> [PROBLEM REQUIREMENTS]: Before you finish, make sure each line of the records has been retyped exactly.
□ □ □ □ □ □ □
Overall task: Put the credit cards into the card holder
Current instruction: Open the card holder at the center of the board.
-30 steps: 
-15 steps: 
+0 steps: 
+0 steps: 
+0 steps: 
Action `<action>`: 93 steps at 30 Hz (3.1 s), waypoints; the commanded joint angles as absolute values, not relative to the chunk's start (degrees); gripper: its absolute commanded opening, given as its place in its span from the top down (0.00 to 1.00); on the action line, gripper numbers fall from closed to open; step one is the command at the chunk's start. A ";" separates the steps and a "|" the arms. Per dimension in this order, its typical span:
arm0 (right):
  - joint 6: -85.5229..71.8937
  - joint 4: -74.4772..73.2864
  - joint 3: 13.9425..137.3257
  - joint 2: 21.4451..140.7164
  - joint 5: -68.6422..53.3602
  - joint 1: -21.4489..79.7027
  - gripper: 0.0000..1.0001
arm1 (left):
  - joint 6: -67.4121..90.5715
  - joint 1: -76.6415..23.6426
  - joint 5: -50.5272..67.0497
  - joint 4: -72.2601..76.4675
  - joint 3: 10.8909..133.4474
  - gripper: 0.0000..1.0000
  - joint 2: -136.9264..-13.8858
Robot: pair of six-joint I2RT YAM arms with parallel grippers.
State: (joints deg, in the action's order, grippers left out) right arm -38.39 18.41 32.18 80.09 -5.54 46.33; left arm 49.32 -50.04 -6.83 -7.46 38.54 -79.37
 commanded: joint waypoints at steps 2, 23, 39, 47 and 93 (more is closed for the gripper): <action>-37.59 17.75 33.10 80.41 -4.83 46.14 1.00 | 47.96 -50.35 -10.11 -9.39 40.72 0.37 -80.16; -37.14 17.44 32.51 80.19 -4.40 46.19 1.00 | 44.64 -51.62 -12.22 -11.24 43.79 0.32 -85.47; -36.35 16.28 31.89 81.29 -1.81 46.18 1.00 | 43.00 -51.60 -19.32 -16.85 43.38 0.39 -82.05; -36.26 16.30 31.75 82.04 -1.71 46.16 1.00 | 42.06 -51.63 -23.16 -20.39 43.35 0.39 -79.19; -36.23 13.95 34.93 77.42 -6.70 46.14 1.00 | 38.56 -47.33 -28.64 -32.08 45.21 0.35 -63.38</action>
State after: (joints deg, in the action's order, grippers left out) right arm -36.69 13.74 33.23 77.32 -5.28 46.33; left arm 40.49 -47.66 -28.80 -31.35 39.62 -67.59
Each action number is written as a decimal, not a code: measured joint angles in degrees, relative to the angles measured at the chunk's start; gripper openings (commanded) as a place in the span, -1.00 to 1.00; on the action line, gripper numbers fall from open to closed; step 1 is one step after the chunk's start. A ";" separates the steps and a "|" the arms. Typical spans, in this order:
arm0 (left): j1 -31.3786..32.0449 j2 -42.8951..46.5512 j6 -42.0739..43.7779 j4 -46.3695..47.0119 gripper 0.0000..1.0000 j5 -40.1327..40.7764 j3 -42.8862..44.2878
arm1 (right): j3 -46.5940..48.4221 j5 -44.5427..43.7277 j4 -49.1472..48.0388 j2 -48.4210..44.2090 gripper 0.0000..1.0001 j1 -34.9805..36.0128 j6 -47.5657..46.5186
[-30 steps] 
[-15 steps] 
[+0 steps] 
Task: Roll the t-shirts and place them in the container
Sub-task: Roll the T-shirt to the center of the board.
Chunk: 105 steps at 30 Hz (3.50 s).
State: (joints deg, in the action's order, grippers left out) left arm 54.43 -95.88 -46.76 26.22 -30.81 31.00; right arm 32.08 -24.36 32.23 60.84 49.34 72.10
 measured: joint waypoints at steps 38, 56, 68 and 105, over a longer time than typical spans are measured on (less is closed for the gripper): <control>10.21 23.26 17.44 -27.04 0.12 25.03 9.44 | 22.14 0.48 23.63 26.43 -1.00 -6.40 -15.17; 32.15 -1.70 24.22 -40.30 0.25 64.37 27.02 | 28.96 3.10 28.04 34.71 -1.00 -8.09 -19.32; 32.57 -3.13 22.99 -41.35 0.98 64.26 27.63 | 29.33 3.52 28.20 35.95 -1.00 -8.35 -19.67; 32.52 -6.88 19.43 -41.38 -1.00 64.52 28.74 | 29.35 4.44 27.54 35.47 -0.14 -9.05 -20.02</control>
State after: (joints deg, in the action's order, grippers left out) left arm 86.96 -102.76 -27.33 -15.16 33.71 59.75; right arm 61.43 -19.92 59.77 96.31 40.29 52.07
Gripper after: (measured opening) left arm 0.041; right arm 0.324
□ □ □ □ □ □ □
> [COMPLETED EXERCISE]:
Overall task: Put the credit cards into the card holder
Current instruction: Open the card holder at the center of the board.
-30 steps: 
-15 steps: 
+0 steps: 
+0 steps: 
+0 steps: 
Action `<action>`: 93 steps at 30 Hz (3.1 s), waypoints; the commanded joint angles as absolute values, not relative to the chunk's start (degrees); gripper: its absolute commanded opening, given as its place in its span from the top down (0.00 to 1.00); on the action line, gripper numbers fall from closed to open; step one is the command at the chunk's start. A ";" separates the steps and a "|" the arms. Per dimension in this order, its typical span:
arm0 (right):
  - joint 6: -85.5229..71.8937
  - joint 4: -74.4772..73.2864
  - joint 3: 13.9425..137.3257
  - joint 2: 21.4451..140.7164
  - joint 5: -68.6422..53.3602
  - joint 1: -21.4489..79.7027
  - gripper: 0.0000..1.0001
arm1 (left):
  - joint 6: -67.4121..90.5715
  - joint 1: -76.6415..23.6426
  - joint 5: -50.5272..67.0497
  - joint 4: -72.2601..76.4675
  - joint 3: 10.8909..133.4474
  - gripper: 0.0000..1.0000
  - joint 2: -136.9264..-13.8858
Robot: pair of six-joint I2RT YAM arms with parallel grippers.
State: (joints deg, in the action's order, grippers left out) right arm -38.39 18.41 32.18 80.09 -5.54 46.33; left arm 49.32 -50.04 -6.83 -7.46 38.54 -79.37
 commanded: joint waypoints at steps 2, 23, 39, 47 and 93 (more is closed for the gripper): <action>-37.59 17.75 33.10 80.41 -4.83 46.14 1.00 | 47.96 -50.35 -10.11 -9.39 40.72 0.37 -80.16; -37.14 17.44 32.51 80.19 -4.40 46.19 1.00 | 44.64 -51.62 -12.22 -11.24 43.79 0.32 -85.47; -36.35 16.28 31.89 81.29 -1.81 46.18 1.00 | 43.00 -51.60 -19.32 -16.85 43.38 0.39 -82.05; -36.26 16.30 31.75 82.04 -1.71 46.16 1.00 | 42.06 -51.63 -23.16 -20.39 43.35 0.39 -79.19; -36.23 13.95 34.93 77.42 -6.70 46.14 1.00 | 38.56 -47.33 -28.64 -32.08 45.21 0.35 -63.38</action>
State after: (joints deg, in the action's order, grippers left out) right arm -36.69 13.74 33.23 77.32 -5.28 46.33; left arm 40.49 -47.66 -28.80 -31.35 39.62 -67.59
Each action number is written as a decimal, not a code: measured joint angles in degrees, relative to the angles measured at the chunk's start; gripper openings (commanded) as a place in the span, -1.00 to 1.00; on the action line, gripper numbers fall from open to closed; step 1 is one step after the chunk's start. A ";" separates the steps and a "|" the arms. Typical spans, in this order:
arm0 (left): j1 -31.3786..32.0449 j2 -42.8951..46.5512 j6 -42.0739..43.7779 j4 -46.3695..47.0119 gripper 0.0000..1.0000 j5 -40.1327..40.7764 j3 -42.8862..44.2878
arm1 (right): j3 -46.5940..48.4221 j5 -44.5427..43.7277 j4 -49.1472..48.0388 j2 -48.4210..44.2090 gripper 0.0000..1.0001 j1 -34.9805..36.0128 j6 -47.5657..46.5186
[-30 steps] 
[-15 steps] 
[+0 steps] 
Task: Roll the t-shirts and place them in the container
Sub-task: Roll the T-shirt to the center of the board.
Chunk: 105 steps at 30 Hz (3.50 s).
State: (joints deg, in the action's order, grippers left out) left arm 54.43 -95.88 -46.76 26.22 -30.81 31.00; right arm 32.08 -24.36 32.23 60.84 49.34 72.10
 measured: joint waypoints at steps 38, 56, 68 and 105, over a longer time than typical spans are measured on (less is closed for the gripper): <control>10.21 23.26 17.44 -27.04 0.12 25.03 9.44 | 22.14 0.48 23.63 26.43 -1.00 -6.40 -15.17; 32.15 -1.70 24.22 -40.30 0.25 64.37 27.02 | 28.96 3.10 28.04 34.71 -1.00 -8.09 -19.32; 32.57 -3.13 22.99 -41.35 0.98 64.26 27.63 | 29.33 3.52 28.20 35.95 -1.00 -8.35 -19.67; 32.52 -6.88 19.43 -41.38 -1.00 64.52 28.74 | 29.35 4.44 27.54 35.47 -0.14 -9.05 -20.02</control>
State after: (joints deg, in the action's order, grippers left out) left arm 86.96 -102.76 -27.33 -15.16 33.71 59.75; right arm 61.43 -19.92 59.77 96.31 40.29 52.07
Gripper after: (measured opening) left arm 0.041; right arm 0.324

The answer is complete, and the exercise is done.